WORK REQUEST: Beginning with the line that contains "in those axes" and ending with the last line of the records, write out each line exactly and omit the pictures.

+-------+

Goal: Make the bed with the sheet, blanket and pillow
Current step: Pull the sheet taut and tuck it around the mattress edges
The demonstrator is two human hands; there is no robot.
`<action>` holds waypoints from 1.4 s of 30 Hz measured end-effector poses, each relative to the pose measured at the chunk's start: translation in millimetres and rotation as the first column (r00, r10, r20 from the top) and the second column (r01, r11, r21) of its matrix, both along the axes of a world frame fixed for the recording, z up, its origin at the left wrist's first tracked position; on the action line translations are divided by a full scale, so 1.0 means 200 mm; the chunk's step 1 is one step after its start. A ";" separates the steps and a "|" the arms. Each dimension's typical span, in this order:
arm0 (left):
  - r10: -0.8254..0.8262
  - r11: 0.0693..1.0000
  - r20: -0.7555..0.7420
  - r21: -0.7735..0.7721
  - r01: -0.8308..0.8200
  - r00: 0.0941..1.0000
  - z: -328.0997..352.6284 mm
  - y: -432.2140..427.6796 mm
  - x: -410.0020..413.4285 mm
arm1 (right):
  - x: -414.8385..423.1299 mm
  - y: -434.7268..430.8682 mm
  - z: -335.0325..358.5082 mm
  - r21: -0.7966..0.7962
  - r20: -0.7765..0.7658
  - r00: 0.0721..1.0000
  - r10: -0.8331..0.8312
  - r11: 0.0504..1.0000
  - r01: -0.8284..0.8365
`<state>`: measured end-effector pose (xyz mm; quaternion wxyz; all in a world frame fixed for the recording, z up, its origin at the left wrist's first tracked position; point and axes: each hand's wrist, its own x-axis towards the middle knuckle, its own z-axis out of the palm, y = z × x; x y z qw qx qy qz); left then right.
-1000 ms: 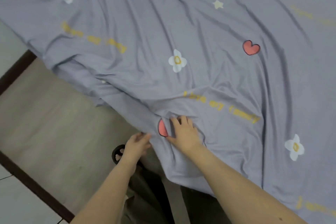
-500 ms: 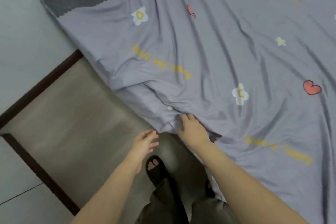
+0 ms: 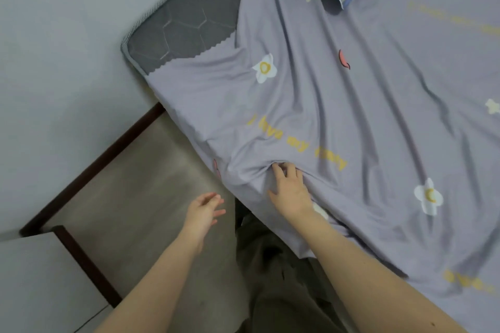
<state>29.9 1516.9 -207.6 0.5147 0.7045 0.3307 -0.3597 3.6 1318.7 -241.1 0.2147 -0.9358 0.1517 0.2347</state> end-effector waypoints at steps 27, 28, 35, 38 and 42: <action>-0.779 0.505 0.031 0.624 0.596 0.627 -0.20 0.08 1.90 | 0.99 0.13 -0.09 0.210 -0.220 0.880 -0.421 0.861 0.464; -0.773 0.497 0.015 0.635 0.591 0.634 -0.21 0.08 1.93 | 1.00 0.15 -0.09 0.199 -0.221 0.867 -0.446 0.850 0.488; -0.716 0.693 0.068 0.192 0.695 0.695 -0.19 0.18 2.05 | 1.04 0.36 -0.07 0.229 -0.135 0.747 -0.651 0.713 0.663; -0.607 0.794 0.218 0.158 0.586 0.764 -0.13 0.33 2.07 | 1.04 0.46 -0.07 0.219 -0.081 0.710 -0.700 0.682 0.698; -0.646 0.761 0.268 0.296 0.577 0.715 -0.08 0.60 2.09 | 1.05 0.57 -0.07 0.099 -0.086 0.746 -0.660 0.740 0.666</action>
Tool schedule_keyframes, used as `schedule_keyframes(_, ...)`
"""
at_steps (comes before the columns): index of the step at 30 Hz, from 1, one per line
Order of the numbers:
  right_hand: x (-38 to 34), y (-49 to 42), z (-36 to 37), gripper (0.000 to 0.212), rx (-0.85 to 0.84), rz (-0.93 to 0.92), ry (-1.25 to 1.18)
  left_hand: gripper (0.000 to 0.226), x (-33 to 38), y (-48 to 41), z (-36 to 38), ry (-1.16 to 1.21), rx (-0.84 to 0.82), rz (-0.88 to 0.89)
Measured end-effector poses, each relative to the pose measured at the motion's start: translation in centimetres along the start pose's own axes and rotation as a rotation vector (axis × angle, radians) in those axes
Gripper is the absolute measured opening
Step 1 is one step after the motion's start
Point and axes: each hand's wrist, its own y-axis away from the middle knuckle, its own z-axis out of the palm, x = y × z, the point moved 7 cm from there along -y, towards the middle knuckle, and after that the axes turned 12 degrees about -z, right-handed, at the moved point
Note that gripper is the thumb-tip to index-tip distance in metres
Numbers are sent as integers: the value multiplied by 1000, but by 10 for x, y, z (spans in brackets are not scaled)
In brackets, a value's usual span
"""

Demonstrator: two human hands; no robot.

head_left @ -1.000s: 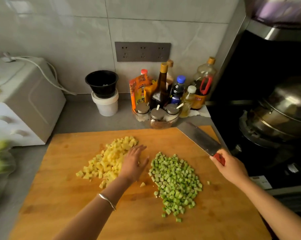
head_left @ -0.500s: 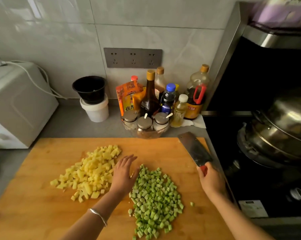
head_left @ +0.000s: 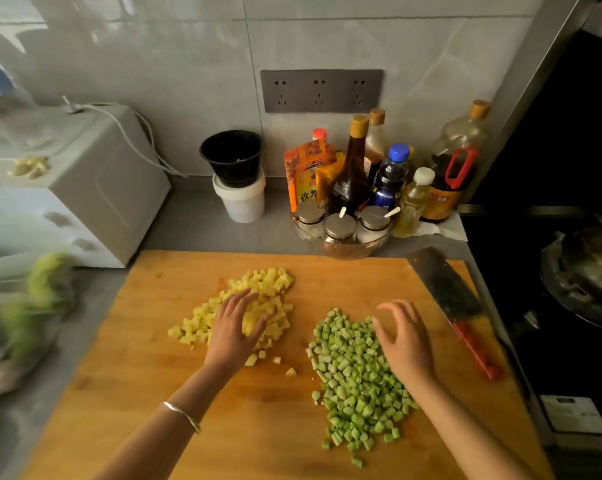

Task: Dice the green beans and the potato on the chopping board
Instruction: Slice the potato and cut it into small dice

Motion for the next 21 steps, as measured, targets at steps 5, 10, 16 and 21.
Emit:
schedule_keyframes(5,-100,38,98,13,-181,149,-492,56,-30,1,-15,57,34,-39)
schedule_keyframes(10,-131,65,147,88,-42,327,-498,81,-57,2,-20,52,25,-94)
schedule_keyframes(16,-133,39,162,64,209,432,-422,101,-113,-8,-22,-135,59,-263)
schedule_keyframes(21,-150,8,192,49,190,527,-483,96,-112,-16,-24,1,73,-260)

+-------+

OUTPUT FOR THIS TASK:
Measured end-effector poses, each relative to the pose measured at the motion's start: translation in centimetres along the start pose's own axes and rotation as a rotation vector (axis × angle, radians) in those axes
Gripper is the absolute measured opening
Step 1 is one step after the motion's start
Point and axes: each hand's wrist, its own y-axis away from the middle knuckle, its own z-axis out of the palm, x = y × z, the point moved 7 cm from there along -y, towards the middle knuckle, and after that the axes turned 12 degrees about -z, right-handed, at the moved point
Note that gripper is the thumb-tip to index-tip distance in metres
Numbers are sent as integers: the value multiplied by 1000, but by 10 for x, y, z (spans in brackets are not scaled)
In brackets, a value's usual span
"""

Demonstrator: two human hands; no robot.

head_left @ -1.000s: 
head_left @ -0.500s: 
head_left @ +0.000s: 

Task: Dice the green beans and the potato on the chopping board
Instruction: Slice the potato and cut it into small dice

Motion for the next 21 steps, as measured, targets at steps 5, 10, 16 and 21.
Emit:
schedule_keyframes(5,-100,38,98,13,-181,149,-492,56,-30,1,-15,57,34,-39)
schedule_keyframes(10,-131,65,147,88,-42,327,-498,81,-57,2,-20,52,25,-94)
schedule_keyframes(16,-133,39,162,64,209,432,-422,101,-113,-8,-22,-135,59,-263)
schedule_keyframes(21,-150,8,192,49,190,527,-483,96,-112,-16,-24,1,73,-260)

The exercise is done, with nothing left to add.